Considering that protein quality and concentrations in commercial diets for cats can show significant variations, differences in amino acid supply may be important. Specific amino acids can affect immune function by several mechanisms [1, 2]. For instance, it has been demonstrated that the addition of 1.9% arginine to a low protein canned diet led to a greater phagocyte function and an increased proliferative activity of T cells in response to the mitogen Phytohaemagglutanin in healthy adult cats [5]. Nevertheless, detailed studies on the effect of variations in protein intake on immunological parameters in cats are lacking. The aim of the present study was to evaluate the effect of protein quality and concentration in a canned diet for cats on the composition and activity of immune cell populations in the blood of adult cats. It was hypothesised that changes in protein intake and quality would affect feline immune function on a cellular basis in the healthy organism.

Methods

Study design

Ten healthy adult research cats (European shorthair; 6.8 ± 1.5 years old) from the Institute of Animal Nutrition, Freie Universität Berlin, were used for this study. The cats were housed in the facilities (approx. 24 m²) of the Institute with a constant temperature (21°C) and light (12 hours light, 12 hours darkness) regimen. The animal care and use protocol was approved by the Animal Welfare Committee (LaGeSo, Berlin, Germany, G 0138/12).

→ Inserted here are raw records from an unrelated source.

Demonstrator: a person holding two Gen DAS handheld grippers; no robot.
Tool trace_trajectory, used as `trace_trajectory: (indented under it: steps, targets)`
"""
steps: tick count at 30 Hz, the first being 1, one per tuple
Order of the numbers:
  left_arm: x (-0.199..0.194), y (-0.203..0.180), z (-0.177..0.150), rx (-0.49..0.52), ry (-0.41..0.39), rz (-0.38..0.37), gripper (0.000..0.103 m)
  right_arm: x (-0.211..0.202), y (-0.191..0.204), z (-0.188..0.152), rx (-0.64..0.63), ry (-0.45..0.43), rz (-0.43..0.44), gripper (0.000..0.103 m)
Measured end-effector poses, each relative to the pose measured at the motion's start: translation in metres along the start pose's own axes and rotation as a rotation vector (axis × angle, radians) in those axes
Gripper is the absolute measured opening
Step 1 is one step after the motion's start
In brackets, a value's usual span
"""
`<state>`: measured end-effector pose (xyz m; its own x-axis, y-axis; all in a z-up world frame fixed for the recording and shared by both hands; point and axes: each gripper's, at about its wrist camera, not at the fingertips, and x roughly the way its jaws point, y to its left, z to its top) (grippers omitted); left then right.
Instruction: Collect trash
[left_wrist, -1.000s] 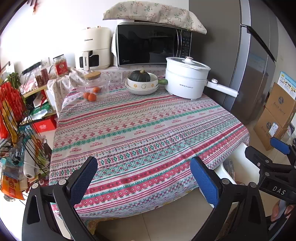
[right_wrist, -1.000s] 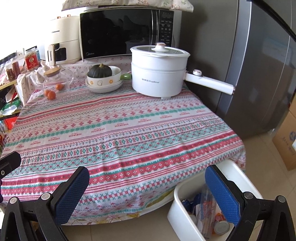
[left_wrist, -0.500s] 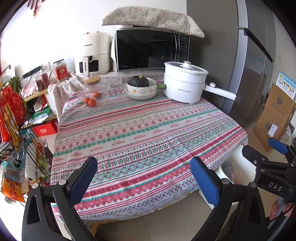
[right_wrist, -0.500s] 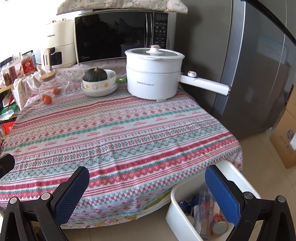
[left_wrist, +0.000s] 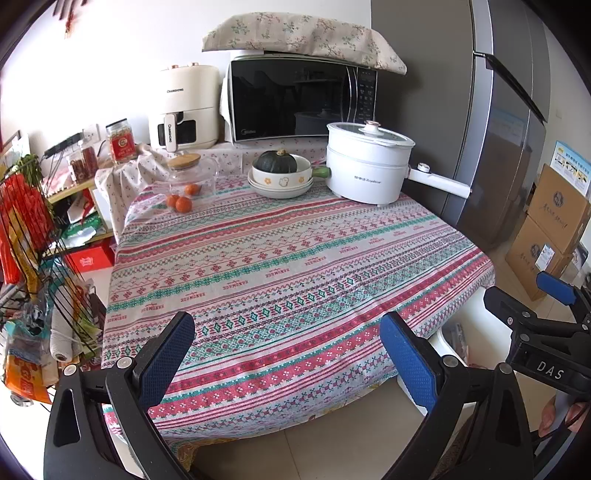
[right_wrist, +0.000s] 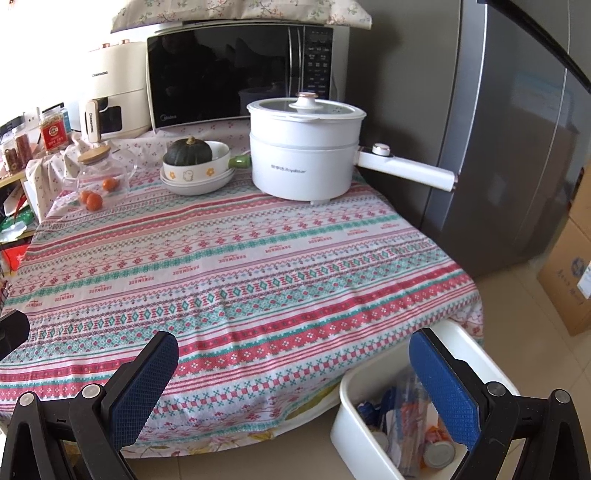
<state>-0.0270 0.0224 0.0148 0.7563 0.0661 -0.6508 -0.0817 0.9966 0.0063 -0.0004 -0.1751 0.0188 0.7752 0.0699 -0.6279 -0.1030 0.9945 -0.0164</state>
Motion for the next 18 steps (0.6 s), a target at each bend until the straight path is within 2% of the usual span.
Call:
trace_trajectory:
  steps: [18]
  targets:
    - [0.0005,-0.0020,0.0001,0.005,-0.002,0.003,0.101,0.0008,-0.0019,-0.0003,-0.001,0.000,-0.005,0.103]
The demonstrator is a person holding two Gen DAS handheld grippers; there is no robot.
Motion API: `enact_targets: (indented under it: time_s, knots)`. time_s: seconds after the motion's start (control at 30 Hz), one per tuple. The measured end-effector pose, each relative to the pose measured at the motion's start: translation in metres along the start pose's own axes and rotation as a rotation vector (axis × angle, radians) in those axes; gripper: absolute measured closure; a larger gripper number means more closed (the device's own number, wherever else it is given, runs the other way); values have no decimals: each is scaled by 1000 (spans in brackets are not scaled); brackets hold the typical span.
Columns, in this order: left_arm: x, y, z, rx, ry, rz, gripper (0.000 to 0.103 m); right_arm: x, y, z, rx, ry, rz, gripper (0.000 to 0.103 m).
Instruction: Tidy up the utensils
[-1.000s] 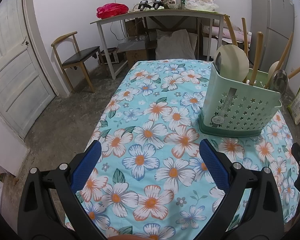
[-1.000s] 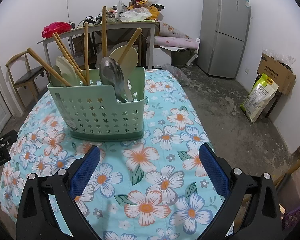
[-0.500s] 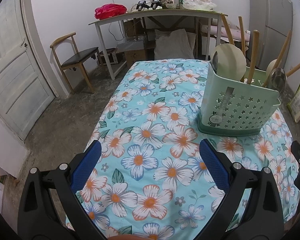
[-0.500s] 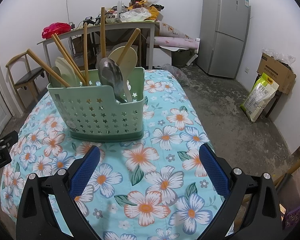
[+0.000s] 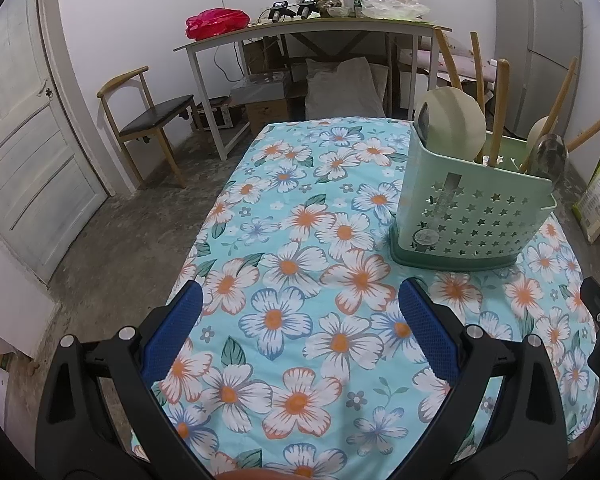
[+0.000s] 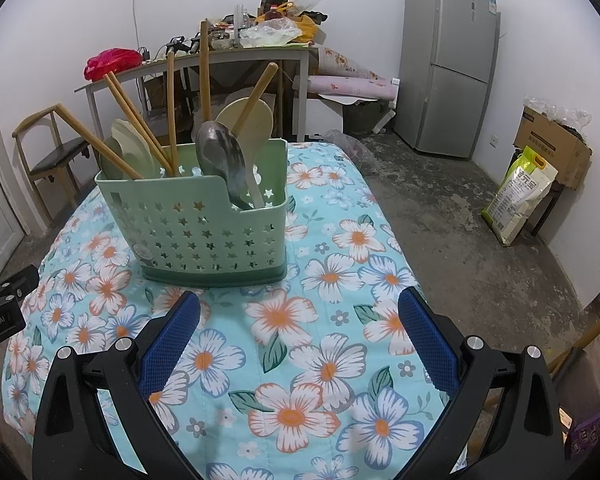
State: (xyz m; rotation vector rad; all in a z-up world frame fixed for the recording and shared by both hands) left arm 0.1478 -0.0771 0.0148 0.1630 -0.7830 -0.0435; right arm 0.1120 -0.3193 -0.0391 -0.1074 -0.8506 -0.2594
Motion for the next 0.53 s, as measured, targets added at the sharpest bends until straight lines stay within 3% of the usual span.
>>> enact_targets:
  time_s: [0.53]
  knots:
    - [0, 0, 0, 0, 5, -1, 8, -1, 0, 0, 0, 0, 0, 7]
Point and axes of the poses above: each gripper's, at about its wrist camera, not at the fingertips, and z roughly against the way its jaws point, y to its left, x to its top, the point moved 6 cm from there along -z, roughly the way its jaws point, and after that the axes turned 4 degrees about x, right-handed, at the moved point
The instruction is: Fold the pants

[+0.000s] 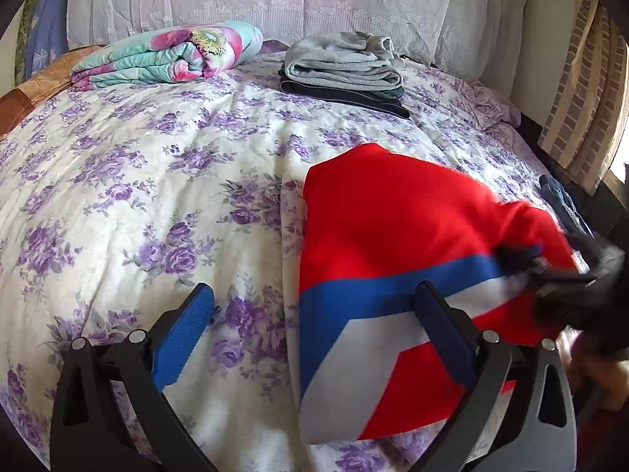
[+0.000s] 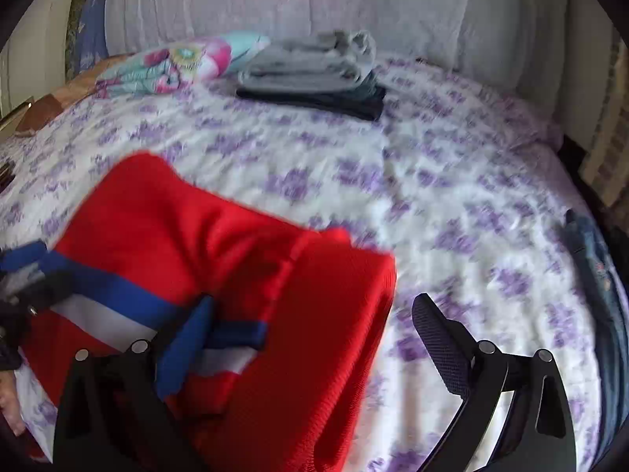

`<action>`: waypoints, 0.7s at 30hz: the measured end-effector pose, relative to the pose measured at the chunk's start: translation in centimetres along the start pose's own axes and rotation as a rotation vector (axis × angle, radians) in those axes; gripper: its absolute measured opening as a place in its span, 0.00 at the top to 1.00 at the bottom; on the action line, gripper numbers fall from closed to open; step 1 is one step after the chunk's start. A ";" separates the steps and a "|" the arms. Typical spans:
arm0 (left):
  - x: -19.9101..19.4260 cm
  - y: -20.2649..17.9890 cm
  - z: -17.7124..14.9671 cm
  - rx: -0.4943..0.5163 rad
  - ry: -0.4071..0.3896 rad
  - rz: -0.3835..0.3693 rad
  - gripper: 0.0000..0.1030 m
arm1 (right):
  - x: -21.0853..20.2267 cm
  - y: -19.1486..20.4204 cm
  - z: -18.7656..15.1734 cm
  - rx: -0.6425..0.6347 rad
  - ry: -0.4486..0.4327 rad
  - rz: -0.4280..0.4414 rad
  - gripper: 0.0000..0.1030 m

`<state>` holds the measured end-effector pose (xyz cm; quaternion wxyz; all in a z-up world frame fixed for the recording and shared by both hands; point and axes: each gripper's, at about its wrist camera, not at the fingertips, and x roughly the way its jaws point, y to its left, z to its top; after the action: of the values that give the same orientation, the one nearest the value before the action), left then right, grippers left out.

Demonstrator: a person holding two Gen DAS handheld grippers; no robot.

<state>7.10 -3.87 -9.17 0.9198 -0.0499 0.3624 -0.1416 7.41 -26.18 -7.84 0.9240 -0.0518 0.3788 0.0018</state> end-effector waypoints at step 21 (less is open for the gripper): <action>0.3 1.0 0.0 -0.046 0.026 -0.055 0.04 | -3.7 -5.9 -6.2 0.301 -0.053 0.314 0.03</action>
<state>7.58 -3.02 -9.56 0.9095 -0.0792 0.3758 -0.1592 0.67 -32.55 -9.08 0.9194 0.1466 0.3537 0.0903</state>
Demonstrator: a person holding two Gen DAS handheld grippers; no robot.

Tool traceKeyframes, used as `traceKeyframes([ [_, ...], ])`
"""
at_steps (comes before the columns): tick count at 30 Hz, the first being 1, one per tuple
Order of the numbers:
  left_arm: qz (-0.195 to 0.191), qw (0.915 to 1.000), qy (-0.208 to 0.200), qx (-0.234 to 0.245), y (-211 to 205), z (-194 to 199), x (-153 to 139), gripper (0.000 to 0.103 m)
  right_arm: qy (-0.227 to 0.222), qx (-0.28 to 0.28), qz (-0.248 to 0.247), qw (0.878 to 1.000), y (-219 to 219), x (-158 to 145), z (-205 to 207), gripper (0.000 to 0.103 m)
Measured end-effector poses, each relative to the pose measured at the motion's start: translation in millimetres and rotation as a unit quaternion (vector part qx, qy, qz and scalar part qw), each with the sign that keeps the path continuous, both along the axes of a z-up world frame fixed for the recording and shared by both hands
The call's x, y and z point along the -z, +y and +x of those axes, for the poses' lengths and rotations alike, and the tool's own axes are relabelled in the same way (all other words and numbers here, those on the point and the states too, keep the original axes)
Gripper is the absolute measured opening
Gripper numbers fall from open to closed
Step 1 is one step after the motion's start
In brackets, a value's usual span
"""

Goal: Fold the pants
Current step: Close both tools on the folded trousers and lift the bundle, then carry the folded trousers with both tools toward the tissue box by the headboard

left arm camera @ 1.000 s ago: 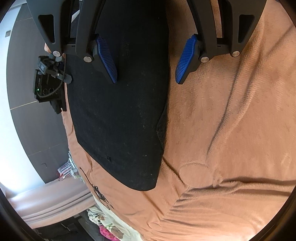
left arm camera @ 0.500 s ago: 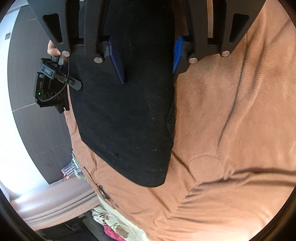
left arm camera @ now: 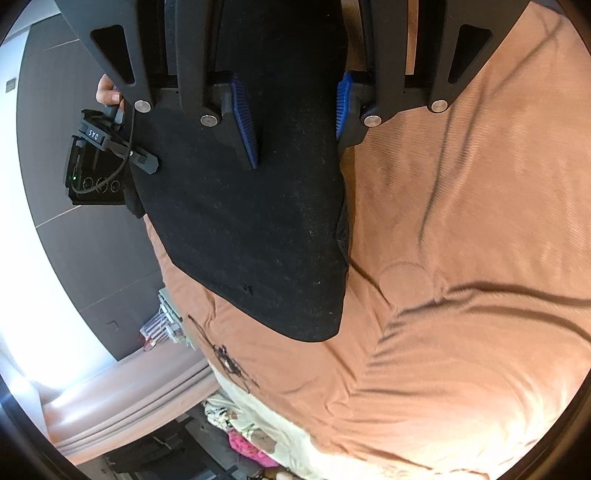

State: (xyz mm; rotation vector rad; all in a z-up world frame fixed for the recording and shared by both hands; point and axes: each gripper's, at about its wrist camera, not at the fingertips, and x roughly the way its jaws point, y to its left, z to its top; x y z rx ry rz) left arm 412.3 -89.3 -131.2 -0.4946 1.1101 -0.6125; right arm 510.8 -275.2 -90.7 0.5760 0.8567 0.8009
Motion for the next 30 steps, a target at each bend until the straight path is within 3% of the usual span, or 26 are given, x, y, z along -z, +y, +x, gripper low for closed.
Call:
traceKeyframes([
  [14, -0.005, 0.9984, -0.042, -0.038, 67.3, -10.9, -51.9, 0.038, -0.058, -0.031, 0.004, 0.998, 58.0, -24.8, -3.3, 0.029],
  [24, 0.004, 0.993, -0.085, -0.082, 141.8, -32.6, -95.9, 0.034, -0.077, -0.067, 0.014, 0.995, 102.5, -32.6, 7.5, 0.027],
  [30, 0.0, 0.9894, -0.101, -0.104, 189.1, -45.6, -107.9, 0.034, -0.092, -0.087, 0.018, 0.992, 130.6, -39.7, 14.3, 0.027],
])
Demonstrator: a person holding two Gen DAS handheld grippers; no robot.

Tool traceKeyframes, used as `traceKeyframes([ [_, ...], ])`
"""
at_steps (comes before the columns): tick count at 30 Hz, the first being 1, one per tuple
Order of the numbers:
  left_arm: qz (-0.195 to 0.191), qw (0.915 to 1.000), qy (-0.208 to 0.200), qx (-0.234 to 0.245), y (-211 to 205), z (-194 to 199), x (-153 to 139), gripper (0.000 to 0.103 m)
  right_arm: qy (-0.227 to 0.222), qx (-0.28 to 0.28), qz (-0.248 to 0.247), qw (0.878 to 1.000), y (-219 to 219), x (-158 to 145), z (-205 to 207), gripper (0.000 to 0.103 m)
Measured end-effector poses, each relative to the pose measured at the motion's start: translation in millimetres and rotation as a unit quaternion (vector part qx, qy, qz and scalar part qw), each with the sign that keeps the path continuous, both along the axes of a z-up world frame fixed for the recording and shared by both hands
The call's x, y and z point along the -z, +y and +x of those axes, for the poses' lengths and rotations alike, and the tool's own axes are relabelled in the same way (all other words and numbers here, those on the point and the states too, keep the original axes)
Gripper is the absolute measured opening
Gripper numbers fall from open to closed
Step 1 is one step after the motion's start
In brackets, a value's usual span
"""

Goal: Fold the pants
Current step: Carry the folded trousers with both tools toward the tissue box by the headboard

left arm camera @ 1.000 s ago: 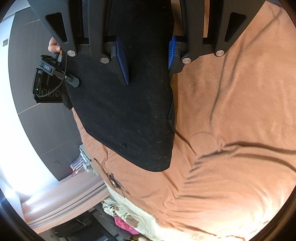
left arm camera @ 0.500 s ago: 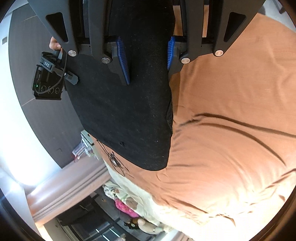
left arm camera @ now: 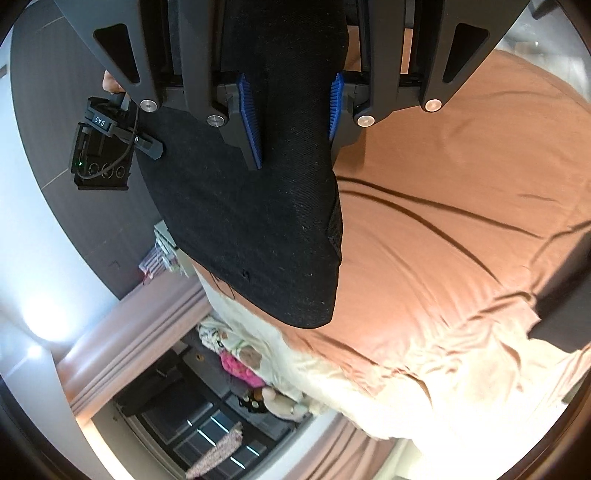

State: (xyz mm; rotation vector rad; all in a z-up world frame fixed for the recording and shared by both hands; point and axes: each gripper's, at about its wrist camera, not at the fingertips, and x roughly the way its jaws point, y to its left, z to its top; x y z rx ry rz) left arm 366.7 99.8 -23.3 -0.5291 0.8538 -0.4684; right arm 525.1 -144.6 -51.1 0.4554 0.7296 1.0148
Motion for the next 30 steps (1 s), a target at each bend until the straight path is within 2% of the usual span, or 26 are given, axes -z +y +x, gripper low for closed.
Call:
traceKeyframes([
  [12, 0.007, 0.9988, -0.018, -0.044, 104.3, -14.4, -18.5, 0.034, -0.008, -0.037, -0.002, 0.999, 63.3, -1.8, 23.4, 0.027],
  [22, 0.021, 0.9972, -0.032, -0.065, 194.2, 2.5, -43.8, 0.033, -0.013, -0.061, 0.006, 0.998, 128.8, 1.0, 39.5, 0.027],
  [30, 0.048, 0.9964, -0.029, -0.064, 265.4, 19.6, -45.3, 0.033, -0.021, -0.081, -0.004, 0.996, 194.0, 1.9, 58.4, 0.027],
])
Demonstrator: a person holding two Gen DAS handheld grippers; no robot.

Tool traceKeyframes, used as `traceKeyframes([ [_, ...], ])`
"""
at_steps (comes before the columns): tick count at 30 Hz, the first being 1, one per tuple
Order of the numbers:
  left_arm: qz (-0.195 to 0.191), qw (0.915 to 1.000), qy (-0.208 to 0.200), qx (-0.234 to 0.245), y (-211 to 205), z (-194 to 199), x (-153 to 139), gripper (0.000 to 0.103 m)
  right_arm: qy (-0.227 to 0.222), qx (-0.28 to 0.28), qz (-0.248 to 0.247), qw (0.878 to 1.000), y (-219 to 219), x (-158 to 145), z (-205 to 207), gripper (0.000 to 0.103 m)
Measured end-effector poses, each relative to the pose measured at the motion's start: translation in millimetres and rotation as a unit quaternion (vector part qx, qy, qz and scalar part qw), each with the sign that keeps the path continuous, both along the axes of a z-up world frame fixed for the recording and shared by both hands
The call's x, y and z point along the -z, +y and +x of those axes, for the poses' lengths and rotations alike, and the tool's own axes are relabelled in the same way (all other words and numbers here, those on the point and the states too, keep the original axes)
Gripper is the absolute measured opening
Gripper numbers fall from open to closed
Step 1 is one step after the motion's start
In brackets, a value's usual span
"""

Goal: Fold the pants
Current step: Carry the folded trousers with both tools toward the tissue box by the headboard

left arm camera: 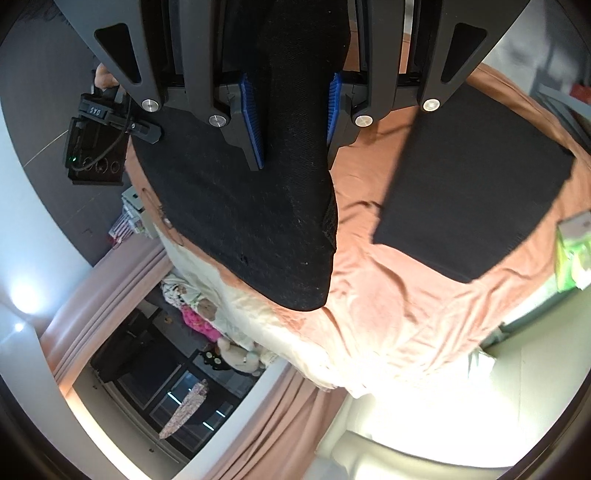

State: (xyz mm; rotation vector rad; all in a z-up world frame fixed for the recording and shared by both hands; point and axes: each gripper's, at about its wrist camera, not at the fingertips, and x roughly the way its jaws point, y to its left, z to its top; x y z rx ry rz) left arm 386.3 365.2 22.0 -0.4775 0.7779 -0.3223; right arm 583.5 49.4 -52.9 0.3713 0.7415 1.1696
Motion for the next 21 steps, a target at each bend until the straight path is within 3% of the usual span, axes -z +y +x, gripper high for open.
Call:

At the end of this study, the cats remained in the Institute for subsequent investigations.

Three diets with a high protein quality (36.2%, 43.3% and 54.9% crude protein (CP) in dry matter (DM)) and three diets with a low protein quality (36.7%, 45.0% and 56.1% CP in DM) were fed for six weeks each, using a randomized cross-over design. During each six-week feeding period, cats were housed in groups for the first 31 days, followed by a 2x four-day individual housing in metabolic cages with a three-day group housing (rest period) between. Individual housing was required for urine and faeces collection from the cats (data are not part of this publication). The floor area of the metabolic cages was 0.74–0.97 m².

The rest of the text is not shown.